Partant, il y a eu violation de l’article 6 § 1.
II.Sur l’application de l’article 41 DE LA Convention
14. Aux termes de l’article 41 de la Convention,
« Si la Cour déclare qu’il y a eu violation de la Convention ou de ses Protocoles, et si le droit interne de la Haute Partie contractante ne permet d’effacer qu’imparfaitement les conséquences de cette violation, la Cour accorde à la partie lésée, s’il y a lieu, une satisfaction équitable. »
A.Dommage
15. Les requérants réclament 300 000 000 lires italiennes (ITL) au titre du préjudice moral qu'ils auraient subis.
16. La Cour considère qu’il y a lieu d'octroyer à chaque requérant 36 000 000 ITL.
B.Frais et dépens
17. Les requérants s'en remettent à la Cour pour qu’elle établisse le montant pour les frais et dépens encourus devant la Cour.
18. Selon la jurisprudence de la Cour, un requérant ne peut obtenir le remboursement de ses frais et dépens que dans la mesure où se trouvent établis leur réalité, leur nécessité et le caractère raisonnable de leur taux (voir, par exemple, l’arrêt Bottazzi précité, § 30). En l’espèce et compte tenu des éléments en sa possession et des critères susmentionnés, la Cour estime raisonnable la somme de 500 000 ITL pour la procédure devant la Cour et l’accorde à chaque requérant.
C.Intérêts moratoires
19. Selon les informations dont dispose la Cour, le taux d’intérêt légal applicable en Italie à la date d’adoption du présent arrêt était de 2,5 % l’an.
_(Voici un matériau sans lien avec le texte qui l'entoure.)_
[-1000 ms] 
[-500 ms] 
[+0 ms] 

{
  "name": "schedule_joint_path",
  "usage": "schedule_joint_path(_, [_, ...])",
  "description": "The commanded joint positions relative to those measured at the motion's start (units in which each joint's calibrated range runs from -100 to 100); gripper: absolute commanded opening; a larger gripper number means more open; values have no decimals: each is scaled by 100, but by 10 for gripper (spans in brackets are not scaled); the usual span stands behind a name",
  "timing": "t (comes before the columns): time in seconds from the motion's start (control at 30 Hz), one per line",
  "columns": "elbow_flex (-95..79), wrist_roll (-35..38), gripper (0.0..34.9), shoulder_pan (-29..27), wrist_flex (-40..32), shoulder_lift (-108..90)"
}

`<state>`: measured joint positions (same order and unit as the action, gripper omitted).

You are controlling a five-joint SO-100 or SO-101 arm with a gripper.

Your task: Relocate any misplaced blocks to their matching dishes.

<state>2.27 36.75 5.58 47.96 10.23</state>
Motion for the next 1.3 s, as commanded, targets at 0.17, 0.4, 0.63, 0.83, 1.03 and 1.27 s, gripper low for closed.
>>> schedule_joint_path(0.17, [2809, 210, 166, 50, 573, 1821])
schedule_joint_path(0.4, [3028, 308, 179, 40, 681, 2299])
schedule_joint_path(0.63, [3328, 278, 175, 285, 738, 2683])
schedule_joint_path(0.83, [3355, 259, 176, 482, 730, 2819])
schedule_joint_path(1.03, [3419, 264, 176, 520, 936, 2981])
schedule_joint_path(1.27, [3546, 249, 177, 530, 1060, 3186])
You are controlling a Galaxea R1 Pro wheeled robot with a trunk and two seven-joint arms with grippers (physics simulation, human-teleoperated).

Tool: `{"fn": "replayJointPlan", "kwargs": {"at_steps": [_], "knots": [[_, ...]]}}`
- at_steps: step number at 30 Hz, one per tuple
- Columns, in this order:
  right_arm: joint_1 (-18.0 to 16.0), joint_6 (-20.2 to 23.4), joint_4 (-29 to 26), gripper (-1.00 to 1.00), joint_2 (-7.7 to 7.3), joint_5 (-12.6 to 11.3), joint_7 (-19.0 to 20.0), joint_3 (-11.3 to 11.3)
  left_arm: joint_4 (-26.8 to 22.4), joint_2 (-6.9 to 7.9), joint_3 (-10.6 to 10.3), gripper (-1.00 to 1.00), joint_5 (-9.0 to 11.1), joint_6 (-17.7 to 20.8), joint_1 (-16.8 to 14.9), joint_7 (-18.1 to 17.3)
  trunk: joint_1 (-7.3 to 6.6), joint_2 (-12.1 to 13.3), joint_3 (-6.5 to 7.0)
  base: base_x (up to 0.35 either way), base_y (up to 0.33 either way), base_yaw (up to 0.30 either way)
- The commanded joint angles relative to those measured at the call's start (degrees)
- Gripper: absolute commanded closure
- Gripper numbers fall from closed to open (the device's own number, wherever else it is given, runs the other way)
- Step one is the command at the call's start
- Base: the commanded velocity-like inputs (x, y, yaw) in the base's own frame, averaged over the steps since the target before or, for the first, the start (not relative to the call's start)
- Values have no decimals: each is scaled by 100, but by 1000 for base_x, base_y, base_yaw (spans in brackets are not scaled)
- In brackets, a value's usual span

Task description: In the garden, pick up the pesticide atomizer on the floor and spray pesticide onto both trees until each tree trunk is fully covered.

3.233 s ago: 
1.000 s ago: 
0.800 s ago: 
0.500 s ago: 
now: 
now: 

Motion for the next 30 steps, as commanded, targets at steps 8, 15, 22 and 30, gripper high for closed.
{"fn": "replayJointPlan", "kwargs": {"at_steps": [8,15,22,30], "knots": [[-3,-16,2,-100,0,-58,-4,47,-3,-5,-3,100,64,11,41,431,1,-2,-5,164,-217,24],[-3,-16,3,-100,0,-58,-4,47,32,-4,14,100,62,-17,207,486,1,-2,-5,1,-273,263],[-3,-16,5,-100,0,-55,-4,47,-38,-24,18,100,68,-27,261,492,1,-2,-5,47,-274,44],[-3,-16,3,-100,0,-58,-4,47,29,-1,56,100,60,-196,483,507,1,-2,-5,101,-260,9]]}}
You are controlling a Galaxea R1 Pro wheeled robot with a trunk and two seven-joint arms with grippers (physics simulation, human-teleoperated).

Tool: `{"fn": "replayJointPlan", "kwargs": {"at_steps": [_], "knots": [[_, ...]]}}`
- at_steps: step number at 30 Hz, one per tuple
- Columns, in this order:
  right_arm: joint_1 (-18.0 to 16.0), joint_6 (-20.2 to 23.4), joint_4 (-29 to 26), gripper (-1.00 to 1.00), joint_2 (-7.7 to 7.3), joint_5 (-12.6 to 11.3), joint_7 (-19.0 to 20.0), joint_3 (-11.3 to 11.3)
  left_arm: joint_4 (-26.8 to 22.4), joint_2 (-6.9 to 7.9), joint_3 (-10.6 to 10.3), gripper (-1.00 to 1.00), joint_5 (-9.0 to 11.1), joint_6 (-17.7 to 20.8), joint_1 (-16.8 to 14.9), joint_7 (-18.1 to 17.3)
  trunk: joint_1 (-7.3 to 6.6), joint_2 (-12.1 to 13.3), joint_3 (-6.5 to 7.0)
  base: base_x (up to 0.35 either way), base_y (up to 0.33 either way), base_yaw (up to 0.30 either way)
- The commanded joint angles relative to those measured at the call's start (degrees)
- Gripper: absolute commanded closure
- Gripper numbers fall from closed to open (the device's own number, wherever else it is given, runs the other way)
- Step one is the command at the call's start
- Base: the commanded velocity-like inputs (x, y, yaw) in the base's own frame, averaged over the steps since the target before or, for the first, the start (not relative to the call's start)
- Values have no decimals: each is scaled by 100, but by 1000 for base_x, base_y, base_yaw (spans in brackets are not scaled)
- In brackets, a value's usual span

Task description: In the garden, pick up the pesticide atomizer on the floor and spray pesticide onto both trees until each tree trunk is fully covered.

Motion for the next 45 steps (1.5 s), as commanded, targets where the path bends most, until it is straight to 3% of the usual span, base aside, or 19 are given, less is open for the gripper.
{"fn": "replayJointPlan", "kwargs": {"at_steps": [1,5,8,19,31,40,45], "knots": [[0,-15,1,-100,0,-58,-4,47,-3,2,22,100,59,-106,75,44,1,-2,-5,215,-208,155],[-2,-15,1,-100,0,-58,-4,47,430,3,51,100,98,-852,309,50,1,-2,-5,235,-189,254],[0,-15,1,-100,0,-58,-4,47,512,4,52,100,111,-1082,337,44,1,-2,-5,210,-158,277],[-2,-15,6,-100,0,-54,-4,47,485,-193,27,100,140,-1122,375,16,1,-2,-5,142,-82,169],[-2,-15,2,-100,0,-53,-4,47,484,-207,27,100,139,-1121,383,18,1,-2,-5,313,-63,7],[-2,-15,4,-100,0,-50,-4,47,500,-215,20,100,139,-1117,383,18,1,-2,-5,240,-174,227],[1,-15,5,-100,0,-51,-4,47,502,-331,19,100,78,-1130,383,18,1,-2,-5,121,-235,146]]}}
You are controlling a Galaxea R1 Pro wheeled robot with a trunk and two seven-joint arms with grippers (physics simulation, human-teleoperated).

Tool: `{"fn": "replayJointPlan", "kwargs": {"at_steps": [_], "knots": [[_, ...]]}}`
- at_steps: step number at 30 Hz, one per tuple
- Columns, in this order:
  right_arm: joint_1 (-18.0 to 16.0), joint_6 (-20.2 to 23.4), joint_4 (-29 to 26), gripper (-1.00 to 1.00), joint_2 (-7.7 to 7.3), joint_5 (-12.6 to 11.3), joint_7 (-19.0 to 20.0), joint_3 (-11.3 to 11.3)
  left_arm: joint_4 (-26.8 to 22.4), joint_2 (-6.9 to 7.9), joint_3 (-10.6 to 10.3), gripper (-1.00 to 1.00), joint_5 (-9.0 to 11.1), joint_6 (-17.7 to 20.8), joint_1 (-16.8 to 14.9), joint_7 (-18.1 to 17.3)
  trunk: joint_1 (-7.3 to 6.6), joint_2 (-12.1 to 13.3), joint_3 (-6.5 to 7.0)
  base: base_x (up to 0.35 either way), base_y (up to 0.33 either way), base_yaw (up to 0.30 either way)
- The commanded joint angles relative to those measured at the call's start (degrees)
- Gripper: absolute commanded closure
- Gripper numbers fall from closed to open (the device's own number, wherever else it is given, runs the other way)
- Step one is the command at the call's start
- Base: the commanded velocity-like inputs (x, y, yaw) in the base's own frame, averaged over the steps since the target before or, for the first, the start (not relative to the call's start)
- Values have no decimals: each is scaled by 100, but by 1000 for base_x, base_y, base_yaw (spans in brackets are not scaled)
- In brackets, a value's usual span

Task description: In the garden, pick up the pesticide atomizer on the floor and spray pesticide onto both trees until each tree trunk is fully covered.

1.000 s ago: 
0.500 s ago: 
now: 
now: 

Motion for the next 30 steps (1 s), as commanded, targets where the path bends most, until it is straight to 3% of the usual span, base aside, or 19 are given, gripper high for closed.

Par ces motifs, la Cour, à l’unanimité,
1.Dit qu’il y a eu violation de l’article 6 § 1 de la Convention ;
2.Dit
a)que l’Etat défendeur doit verser à chaque requérant, dans les trois mois à compter du jour où l’arrêt est devenu définitif conformément à l’article 44 § 2 de la Convention, 36 000 000 (trente-six millions) lires italiennes pour dommage moral et 500 000 (cinq cent mille) lires italiennes pour frais et dépens ;
b)que ces montants seront à majorer d’un intérêt simple de 2,5 % l’an à compter de l’expiration de ce délai et jusqu’au versement ;
3.Rejette la demande de satisfaction équitable pour le surplus.
Fait en français, puis communiqué par écrit le 21 novembre 2000, en application de l’article 77 §§ 2 et 3 du règlement.